The app-svc-account is the service account I designated to run the MariaDB container. That means the host OS has allowed that account to control UID 296608 and then the next 65536 UID’s that follow it. Since the mysql user has uid 27 and root in the container is 0 - that makes the host UID for the mysql user in the container namespace “296634” which is 296608 + 26. This is ideal because on the host machine there are no users with UID’s in that range, and there never will be - which means if a process did escape the container, it would not have access to any files owned by a real user on the host.

NOTE: If you are using some kind of central authoriztion like LDAP or Active Directory then you will need to give some serious thought to how you want to handle the subuid issue on your hosts…. I’m not going to even begin to think about it here. Not yet at least, but it could be a real problem if you have subuid’s that overlap with real uid’s for real users.

Use the loginctl command to enable users who are not logged in to start processes.

enable-linger [USER...], disable-linger [USER...]
           Enable/disable user lingering for one or more users. If enabled for a specific user, a user manager is spawned
           for the user at boot and kept around after logouts. This allows users who are not logged in to run long-running

sudo loginctl enable-linger <username>

Next, I created the following systemd unit file which allows my app-svc-account user to start the MariaDB container at startup.

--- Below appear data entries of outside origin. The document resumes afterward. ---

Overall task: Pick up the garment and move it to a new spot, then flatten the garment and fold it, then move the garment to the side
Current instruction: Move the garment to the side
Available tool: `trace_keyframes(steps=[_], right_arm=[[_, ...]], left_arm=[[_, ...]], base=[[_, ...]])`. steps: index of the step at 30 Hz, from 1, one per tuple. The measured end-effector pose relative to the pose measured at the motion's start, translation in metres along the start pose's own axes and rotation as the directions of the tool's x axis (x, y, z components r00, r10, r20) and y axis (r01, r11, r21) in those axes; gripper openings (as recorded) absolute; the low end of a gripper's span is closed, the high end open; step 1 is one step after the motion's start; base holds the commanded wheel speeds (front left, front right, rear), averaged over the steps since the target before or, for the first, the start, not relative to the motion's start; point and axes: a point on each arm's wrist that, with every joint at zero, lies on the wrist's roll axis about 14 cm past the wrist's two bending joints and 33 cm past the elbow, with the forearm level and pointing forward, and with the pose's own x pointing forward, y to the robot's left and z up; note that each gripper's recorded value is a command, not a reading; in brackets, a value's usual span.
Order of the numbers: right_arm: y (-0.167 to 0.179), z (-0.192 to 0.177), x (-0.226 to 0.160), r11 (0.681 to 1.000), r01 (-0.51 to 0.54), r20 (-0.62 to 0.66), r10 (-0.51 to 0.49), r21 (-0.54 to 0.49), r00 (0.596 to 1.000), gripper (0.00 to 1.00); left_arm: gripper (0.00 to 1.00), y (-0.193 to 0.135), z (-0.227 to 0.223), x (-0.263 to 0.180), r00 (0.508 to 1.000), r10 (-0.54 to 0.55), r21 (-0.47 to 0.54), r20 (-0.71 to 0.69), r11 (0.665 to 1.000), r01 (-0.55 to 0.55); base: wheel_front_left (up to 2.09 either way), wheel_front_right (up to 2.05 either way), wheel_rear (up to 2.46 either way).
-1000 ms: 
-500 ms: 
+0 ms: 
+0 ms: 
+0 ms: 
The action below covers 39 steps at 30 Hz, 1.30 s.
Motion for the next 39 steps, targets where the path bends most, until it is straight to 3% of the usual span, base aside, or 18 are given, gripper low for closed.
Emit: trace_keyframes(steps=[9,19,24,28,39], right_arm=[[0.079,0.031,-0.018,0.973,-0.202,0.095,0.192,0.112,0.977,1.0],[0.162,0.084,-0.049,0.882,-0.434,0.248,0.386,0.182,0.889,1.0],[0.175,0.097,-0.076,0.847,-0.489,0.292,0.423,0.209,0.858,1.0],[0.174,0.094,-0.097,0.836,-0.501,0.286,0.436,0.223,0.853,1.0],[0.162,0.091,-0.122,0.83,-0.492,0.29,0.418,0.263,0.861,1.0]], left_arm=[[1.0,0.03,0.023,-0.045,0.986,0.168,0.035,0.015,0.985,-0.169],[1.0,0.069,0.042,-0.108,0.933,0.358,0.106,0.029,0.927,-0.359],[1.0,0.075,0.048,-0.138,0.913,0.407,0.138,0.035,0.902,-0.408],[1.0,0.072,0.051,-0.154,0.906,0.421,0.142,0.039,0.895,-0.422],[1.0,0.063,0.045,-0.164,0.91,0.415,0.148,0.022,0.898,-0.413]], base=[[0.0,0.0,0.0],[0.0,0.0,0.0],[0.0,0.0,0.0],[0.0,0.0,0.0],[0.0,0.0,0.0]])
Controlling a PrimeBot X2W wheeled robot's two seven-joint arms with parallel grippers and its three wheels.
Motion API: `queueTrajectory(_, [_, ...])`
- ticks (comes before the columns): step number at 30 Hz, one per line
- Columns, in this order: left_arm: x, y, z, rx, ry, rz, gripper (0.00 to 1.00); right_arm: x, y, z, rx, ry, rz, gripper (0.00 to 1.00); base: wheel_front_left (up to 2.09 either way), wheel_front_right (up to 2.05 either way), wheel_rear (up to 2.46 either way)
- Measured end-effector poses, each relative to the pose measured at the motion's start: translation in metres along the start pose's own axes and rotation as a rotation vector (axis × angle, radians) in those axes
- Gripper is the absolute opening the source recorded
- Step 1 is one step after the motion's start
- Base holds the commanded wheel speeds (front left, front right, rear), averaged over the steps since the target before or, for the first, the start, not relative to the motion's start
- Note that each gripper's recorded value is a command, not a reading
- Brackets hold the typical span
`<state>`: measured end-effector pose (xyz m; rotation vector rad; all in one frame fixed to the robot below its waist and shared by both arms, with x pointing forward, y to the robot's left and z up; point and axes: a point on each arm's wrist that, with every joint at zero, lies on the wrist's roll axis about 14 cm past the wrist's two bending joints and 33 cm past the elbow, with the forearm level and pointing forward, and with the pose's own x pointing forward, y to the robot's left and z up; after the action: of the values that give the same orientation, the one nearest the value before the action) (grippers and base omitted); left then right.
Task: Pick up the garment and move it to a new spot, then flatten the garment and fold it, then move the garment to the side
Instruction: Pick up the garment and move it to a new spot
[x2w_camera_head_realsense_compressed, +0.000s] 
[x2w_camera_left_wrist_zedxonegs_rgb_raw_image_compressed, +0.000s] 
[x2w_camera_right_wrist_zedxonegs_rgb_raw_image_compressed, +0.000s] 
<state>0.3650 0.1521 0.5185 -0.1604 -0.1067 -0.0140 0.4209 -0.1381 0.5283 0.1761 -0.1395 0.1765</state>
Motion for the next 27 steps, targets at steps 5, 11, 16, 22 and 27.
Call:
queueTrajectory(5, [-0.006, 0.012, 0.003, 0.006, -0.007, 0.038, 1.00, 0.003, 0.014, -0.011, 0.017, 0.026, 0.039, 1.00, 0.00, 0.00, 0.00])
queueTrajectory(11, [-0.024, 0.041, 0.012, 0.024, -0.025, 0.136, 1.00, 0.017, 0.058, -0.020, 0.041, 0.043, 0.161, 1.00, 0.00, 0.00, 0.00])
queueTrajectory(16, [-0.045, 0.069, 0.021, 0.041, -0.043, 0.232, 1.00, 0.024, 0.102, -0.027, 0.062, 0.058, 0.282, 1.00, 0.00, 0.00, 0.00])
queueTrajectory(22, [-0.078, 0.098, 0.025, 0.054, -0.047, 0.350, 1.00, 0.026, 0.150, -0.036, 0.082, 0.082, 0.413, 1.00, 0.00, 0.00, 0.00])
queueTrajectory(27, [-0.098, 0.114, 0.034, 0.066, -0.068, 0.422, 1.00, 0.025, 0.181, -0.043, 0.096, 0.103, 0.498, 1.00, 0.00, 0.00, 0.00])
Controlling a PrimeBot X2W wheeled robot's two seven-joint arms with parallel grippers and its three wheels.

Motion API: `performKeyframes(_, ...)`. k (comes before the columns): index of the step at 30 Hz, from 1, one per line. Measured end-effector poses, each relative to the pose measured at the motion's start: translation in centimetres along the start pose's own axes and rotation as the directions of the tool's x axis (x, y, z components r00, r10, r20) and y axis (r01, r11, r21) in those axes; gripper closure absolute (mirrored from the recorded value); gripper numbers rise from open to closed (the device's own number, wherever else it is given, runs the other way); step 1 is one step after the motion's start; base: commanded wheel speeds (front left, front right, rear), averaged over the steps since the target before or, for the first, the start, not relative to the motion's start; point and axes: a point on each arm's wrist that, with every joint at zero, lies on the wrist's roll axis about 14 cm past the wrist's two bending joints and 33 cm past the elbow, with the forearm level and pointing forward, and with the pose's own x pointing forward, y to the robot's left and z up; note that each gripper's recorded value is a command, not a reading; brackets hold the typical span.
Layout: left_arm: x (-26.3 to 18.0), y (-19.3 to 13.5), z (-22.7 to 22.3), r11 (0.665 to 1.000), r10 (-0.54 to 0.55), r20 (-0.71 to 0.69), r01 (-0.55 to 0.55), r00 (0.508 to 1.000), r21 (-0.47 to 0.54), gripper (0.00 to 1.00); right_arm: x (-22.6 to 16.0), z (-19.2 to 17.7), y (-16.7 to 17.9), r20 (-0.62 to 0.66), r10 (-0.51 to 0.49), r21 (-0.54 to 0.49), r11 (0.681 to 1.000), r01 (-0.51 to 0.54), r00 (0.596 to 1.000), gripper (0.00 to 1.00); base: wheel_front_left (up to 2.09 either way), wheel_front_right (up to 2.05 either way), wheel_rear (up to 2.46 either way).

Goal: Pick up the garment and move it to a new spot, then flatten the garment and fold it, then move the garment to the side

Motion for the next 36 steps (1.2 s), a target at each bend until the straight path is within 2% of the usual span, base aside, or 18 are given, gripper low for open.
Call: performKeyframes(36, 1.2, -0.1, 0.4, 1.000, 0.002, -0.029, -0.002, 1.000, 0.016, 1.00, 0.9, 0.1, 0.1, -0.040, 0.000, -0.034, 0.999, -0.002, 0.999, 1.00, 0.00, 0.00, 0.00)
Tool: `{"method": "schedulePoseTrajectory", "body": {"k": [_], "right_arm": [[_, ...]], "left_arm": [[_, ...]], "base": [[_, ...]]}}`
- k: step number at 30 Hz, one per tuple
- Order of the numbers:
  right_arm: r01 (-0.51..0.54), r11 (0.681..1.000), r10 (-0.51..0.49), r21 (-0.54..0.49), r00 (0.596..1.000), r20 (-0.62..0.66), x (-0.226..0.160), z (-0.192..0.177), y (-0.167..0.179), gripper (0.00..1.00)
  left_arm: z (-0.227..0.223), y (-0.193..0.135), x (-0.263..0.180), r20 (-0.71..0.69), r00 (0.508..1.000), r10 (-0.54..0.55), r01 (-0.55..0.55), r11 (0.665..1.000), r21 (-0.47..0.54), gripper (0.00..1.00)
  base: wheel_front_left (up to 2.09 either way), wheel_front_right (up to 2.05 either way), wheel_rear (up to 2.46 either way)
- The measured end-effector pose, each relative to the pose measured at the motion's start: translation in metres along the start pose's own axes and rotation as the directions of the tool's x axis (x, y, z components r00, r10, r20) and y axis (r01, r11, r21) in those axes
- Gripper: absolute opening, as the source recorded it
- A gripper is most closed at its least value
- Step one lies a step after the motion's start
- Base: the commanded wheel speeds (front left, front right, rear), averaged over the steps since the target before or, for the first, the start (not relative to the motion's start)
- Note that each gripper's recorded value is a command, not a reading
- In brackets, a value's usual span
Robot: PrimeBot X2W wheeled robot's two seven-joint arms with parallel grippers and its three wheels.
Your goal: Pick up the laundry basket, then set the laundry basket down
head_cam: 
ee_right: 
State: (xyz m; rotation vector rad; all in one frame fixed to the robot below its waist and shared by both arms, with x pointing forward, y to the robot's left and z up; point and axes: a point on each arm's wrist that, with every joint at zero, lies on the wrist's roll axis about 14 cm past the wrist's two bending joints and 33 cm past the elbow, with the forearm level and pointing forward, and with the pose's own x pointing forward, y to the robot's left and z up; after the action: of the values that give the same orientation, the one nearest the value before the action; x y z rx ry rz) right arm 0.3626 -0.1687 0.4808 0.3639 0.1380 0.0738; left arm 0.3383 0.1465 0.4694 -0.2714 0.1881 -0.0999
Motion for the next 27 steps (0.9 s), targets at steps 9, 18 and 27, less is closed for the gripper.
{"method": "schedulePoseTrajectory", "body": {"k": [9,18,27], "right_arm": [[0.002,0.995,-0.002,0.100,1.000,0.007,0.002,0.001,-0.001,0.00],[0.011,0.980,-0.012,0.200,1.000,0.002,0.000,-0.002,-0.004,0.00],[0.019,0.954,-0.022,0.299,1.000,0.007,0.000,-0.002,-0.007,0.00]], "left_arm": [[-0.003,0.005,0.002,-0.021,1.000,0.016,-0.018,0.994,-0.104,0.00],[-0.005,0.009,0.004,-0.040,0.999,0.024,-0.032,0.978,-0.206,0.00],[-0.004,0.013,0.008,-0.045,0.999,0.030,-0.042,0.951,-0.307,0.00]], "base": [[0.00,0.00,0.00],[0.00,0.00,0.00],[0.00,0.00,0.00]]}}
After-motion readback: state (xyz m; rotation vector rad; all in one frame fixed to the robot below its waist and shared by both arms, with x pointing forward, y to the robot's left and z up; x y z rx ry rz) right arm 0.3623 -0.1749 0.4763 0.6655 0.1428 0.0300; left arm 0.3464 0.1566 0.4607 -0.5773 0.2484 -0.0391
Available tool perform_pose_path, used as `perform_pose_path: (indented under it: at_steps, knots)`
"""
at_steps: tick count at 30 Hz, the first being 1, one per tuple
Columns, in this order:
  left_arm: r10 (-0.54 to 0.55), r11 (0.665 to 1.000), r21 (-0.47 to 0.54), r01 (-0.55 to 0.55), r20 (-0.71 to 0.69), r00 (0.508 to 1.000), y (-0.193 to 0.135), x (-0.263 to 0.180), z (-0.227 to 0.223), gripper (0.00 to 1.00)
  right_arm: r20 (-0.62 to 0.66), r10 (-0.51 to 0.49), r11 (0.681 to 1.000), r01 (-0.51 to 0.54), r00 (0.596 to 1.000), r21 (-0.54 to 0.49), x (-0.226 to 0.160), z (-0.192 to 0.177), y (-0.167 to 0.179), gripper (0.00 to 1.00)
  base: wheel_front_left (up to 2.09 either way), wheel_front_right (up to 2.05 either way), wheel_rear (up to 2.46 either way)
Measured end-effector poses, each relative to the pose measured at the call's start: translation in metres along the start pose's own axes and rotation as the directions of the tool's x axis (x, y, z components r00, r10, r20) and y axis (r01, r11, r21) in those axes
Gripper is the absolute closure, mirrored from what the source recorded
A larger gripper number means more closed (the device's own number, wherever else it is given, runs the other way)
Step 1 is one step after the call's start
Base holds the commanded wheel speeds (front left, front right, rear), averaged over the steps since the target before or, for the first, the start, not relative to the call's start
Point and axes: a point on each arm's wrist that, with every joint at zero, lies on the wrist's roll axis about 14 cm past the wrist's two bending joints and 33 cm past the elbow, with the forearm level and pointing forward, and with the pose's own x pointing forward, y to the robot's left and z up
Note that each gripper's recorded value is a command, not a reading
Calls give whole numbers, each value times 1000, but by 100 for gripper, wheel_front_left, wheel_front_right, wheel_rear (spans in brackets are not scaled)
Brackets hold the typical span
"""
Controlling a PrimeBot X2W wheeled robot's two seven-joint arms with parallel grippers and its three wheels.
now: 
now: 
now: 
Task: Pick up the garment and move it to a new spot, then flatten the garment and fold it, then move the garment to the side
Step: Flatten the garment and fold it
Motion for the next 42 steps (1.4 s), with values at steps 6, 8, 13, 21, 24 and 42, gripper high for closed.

I named my unit file db-sudoedit.service and placed it at /usr/lib/systemd/system/

Description=Podman container -

ExecStart=/usr/bin/podman run -i --read-only --rm -p 3306:3306 --name -v /srv/sudoedit/data/db/:/var/lib/mysql:Z --tmpfs /etc --tmpfs /var/log --tmpfs /var/tmp localhost/sudoedit-db
ExecStop=/usr/bin/podman stop -t 3
ExecStopAfter=/usr/bin/podman rm -f


It’s a pretty standard unit file. But I want to point out a few things.

  1. Notice I set the service to start “After” sshd. This is because I need the login service to be started and for now, the best way to make sure that the system is ready to log users in, is to wait for the sshd service to be up. 2. Notice the User definition - Systemd is starting this container service as a standard non-root user. 3. The ExecStart definition - The Z (Capital Z) in the volume declaration indicates the following: “The Z option tells Podman to label the content with a private unshared label. Only the current container can use a private volume.” - from man podman-run

All that’s left to do is start and enable the service and you should be up and running.

sudo systemctl enable db-sudoedit.service --now

If all goes well you should have your database up and running on port 3306 on your host machine.

You can switch over to your service account again and check for the running container:

podman ps
CONTAINER ID  IMAGE                                                 COMMAND     CREATED            STATUS                PORTS  NAMES
194793d82d0b  localhost/sudoedit-db:latest  /sbin/init  About an hour ago  Up About an hour ago   3306

podman container top -l | grep mysql
mysql   144   1      0.046   1h12m52.971462433s   ?     2s     /usr/libexec/mysqld --basedir=/usr

Next step for me is to get a Nginx container up and running to act as a revers proxy for my apache vhosts. I’m going to break the 1 process per container rule again, and have it do both Nginx reverse proxy and have certbot for my letsencrypt SSL termination.

Once I get that up and running I’ll update the blog with any tips I learned along the way. I will also include a brief discussion of privileged ports, and whether or not I chose to use a root container for Nginx or if I end up allowing non-root users to bind privileged ports.

If you read through this, and you think I missed something, or have any questions let me know.